• [Work to be completed]:
If a line in the records below contains the word "fruit", copy it out.

• [Input]:

-*-*-

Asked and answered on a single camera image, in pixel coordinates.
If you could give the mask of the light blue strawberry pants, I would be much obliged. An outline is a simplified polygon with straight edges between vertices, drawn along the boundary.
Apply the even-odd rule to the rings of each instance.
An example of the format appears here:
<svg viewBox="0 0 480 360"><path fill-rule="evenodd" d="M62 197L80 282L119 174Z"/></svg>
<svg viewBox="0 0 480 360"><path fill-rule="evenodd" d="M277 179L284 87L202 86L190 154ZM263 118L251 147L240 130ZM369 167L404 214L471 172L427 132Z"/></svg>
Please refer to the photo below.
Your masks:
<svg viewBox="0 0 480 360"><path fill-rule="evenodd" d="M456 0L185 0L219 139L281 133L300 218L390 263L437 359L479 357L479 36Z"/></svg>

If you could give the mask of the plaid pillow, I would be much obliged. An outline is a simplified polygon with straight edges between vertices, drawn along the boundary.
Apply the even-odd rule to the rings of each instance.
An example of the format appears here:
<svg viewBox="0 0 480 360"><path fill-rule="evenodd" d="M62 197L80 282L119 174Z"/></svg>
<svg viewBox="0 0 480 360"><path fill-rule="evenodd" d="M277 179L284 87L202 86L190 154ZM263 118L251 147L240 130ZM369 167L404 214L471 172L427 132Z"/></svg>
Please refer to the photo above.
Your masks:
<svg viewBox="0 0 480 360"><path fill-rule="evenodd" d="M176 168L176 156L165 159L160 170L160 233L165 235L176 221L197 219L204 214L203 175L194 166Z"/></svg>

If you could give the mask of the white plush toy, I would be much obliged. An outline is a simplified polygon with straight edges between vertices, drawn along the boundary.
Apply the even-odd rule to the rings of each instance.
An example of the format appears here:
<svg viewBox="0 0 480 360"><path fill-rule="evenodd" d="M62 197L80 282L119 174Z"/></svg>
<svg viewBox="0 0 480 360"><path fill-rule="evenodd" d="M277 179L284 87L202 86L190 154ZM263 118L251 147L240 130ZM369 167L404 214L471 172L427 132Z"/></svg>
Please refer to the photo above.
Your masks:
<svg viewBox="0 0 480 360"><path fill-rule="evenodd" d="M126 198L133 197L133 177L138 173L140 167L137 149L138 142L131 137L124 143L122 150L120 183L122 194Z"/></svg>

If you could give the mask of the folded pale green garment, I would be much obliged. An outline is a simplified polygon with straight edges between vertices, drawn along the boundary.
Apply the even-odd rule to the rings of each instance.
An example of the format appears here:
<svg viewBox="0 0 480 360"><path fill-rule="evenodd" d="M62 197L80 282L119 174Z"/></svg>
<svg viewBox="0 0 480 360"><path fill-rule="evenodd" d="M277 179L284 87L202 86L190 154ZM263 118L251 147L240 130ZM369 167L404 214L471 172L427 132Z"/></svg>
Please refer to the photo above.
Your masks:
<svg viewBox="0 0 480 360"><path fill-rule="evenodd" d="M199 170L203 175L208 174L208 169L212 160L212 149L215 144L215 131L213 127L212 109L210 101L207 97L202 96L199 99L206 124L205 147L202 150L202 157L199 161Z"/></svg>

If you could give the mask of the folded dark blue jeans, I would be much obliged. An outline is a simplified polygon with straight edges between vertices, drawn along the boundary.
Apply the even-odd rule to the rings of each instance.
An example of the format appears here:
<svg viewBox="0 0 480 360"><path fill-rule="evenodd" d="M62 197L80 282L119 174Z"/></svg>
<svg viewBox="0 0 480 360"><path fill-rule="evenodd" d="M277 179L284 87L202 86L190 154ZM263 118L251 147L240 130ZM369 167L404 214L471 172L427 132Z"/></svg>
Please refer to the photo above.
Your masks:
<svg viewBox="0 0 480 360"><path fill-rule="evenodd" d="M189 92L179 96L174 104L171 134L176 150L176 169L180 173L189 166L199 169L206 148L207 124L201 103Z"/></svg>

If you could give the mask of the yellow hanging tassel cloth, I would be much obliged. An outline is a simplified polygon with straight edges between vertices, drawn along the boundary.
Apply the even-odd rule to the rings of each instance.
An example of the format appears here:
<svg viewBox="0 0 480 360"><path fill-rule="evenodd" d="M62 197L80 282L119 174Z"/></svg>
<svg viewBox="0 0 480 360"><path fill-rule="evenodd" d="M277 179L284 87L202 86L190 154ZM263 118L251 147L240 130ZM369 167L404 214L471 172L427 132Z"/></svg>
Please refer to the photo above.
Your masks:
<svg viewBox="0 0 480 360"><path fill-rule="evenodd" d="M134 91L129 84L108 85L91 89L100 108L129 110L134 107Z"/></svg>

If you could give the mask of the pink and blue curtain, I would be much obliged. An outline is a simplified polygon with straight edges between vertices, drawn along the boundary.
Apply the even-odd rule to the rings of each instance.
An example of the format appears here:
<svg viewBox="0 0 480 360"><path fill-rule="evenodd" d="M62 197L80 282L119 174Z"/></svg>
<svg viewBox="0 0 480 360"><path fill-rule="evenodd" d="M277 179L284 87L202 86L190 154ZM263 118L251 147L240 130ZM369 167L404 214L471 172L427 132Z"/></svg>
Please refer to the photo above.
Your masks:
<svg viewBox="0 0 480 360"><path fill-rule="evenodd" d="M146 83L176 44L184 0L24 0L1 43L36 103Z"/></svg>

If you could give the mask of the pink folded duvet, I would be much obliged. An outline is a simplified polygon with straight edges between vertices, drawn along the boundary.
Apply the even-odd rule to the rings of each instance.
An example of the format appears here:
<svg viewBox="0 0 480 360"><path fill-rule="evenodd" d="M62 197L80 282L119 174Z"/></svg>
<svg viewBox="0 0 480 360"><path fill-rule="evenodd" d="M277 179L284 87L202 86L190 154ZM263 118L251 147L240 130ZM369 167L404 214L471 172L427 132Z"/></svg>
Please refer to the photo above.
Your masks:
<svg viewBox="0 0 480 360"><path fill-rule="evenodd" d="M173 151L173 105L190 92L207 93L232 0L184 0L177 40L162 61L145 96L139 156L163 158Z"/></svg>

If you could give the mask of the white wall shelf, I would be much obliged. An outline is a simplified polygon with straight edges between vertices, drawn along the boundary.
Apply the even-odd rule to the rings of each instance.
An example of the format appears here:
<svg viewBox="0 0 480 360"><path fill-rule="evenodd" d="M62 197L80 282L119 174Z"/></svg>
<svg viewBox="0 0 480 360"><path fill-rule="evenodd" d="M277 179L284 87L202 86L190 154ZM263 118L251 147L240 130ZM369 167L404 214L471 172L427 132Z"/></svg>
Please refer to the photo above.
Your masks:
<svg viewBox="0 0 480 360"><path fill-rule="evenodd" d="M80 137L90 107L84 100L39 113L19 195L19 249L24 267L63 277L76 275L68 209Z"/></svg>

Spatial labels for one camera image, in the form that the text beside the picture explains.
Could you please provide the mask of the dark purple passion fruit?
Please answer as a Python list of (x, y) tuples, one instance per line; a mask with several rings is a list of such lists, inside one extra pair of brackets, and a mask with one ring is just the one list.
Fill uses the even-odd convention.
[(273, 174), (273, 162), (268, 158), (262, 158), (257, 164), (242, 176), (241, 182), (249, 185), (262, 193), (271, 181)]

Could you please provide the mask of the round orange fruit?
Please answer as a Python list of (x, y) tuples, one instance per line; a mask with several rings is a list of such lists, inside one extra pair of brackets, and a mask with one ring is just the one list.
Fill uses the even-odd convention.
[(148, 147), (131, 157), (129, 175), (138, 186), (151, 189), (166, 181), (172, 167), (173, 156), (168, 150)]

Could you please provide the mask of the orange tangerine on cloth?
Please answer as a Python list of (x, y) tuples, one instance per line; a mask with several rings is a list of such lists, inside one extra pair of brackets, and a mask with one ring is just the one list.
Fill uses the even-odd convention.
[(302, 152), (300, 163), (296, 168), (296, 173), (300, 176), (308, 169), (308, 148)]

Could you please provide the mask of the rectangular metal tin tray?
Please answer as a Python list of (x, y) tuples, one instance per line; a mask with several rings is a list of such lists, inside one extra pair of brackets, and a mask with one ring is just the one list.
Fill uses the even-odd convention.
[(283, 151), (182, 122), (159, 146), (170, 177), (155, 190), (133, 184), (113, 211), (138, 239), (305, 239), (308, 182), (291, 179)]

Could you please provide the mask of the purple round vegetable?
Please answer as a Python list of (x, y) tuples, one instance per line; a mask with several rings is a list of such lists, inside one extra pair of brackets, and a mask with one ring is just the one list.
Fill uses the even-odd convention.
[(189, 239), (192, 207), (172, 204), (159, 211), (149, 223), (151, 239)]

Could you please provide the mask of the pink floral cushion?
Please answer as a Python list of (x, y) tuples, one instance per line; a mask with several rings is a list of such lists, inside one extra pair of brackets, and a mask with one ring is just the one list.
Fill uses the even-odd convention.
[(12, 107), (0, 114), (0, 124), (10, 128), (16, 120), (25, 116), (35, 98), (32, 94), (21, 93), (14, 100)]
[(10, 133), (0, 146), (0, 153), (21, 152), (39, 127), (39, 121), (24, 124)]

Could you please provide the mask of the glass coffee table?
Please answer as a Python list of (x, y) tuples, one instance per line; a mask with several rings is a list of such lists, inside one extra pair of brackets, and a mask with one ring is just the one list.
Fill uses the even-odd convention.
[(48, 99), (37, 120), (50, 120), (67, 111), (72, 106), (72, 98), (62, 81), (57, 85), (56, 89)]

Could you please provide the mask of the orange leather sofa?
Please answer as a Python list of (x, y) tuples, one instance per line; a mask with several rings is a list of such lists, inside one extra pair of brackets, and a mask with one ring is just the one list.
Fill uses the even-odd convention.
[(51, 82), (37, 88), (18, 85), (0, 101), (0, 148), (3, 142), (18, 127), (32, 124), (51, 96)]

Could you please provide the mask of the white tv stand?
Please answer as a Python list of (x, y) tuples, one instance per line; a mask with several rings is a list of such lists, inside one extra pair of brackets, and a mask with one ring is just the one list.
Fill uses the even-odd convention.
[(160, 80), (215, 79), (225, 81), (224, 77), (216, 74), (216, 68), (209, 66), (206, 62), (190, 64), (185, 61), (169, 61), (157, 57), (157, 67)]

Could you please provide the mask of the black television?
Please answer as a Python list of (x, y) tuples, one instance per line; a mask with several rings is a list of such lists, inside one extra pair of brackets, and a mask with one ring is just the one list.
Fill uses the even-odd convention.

-*-*-

• [Response area]:
Could you please provide the mask of the dark purple passion fruit?
Could you please provide the mask of the round orange fruit?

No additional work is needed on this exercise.